Exercise:
Take the entries below and print, exactly, the stretch from the line containing "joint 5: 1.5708" through the line containing "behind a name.", both included.

Dataset records:
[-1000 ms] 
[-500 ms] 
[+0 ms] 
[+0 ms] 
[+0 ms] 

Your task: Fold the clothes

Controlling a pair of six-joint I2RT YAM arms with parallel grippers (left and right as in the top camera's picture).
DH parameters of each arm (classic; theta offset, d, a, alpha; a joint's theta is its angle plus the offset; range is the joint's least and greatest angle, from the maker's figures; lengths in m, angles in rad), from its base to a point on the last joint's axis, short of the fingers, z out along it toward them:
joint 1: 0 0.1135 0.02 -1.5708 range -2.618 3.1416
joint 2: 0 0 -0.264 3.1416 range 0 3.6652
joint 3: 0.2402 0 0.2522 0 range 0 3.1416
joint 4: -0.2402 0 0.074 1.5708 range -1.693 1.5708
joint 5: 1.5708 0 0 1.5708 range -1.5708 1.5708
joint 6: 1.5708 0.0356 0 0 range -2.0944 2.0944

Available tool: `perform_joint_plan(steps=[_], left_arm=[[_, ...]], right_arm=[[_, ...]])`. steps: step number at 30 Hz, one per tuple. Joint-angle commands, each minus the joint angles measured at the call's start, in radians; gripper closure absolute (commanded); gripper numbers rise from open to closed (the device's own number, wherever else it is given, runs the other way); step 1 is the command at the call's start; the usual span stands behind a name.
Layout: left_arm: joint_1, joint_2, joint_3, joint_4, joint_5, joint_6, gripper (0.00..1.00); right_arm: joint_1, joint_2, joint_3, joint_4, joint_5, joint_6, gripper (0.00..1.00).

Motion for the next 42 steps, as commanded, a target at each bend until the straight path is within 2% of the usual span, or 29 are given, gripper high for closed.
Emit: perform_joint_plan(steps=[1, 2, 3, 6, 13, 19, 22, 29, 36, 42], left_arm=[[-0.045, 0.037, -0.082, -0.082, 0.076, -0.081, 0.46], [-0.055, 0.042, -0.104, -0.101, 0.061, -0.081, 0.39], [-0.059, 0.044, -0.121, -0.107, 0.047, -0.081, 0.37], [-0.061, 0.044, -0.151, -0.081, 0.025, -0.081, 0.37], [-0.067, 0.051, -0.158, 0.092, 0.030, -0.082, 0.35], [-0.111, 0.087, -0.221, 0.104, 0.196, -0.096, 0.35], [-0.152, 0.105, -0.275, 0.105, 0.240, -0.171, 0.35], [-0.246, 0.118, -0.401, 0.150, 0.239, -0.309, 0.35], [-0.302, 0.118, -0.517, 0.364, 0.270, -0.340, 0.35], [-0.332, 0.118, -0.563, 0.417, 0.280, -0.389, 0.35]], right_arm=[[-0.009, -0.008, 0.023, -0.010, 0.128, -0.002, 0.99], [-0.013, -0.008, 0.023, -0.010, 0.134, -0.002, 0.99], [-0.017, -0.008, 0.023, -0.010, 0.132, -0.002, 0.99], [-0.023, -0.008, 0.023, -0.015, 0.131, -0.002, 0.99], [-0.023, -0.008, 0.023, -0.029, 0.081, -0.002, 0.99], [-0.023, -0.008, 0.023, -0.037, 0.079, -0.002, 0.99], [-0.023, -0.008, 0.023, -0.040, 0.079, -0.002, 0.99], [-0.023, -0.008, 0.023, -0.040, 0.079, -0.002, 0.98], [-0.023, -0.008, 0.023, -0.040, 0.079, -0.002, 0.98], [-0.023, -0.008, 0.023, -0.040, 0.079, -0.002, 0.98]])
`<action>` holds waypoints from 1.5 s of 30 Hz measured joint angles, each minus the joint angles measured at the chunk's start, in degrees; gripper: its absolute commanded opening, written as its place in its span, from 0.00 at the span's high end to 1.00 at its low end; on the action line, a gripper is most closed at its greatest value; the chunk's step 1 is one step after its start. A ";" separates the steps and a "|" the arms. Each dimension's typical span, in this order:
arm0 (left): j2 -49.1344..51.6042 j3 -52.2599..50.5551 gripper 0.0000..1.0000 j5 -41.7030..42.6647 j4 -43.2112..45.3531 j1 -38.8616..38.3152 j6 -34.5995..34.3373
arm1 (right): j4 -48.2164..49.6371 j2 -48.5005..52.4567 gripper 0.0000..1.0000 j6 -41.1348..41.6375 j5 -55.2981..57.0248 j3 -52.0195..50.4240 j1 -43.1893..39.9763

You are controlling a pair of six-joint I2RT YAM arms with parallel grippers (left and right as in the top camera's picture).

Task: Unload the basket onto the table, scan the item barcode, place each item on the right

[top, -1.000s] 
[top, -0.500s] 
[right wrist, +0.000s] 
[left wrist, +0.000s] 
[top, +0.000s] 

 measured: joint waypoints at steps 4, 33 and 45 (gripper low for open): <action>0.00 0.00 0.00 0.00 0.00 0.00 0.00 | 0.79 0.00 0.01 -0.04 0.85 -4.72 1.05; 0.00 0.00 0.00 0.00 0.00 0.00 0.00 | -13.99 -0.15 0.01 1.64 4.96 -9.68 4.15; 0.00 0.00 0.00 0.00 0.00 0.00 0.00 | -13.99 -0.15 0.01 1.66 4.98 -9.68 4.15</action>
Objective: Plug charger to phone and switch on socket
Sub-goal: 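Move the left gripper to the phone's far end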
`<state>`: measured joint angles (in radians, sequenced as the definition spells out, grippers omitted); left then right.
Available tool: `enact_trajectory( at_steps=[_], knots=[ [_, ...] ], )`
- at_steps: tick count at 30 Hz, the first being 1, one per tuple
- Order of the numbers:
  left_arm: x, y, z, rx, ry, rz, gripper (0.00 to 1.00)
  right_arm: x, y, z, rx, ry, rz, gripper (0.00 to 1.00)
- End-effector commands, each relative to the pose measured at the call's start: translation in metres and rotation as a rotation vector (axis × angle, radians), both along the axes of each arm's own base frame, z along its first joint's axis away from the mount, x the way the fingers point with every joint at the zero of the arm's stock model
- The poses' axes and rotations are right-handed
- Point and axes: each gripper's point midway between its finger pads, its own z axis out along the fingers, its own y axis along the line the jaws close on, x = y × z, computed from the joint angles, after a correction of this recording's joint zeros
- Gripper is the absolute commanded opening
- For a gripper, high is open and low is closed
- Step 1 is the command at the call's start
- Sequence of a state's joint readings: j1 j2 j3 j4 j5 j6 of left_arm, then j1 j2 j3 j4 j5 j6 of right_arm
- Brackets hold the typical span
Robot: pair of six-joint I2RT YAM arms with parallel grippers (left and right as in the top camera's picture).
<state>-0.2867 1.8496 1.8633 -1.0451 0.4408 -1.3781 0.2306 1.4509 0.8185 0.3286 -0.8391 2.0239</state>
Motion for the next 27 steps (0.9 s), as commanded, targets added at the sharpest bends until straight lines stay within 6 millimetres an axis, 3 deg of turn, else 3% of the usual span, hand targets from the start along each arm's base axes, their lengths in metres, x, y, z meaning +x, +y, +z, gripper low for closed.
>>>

Result of the task:
joint 5: 1.5708 0 0 1.5708 range -1.5708 1.5708
joint 6: 1.5708 0.0356 0 0 range -2.0944 2.0944

Available tool: `perform_joint_plan(steps=[_], left_arm=[[_, ...]], right_arm=[[_, ...]])`. steps: step number at 30 Hz, one per tuple. Joint-angle commands, each minus the joint angles measured at the call's start, in radians; gripper closure absolute (commanded); gripper numbers rise from open to closed (the device's own number, wherever else it is given, runs the other way); step 1 is the command at the call's start; the usual span stands behind a name.

The answer requires no additions.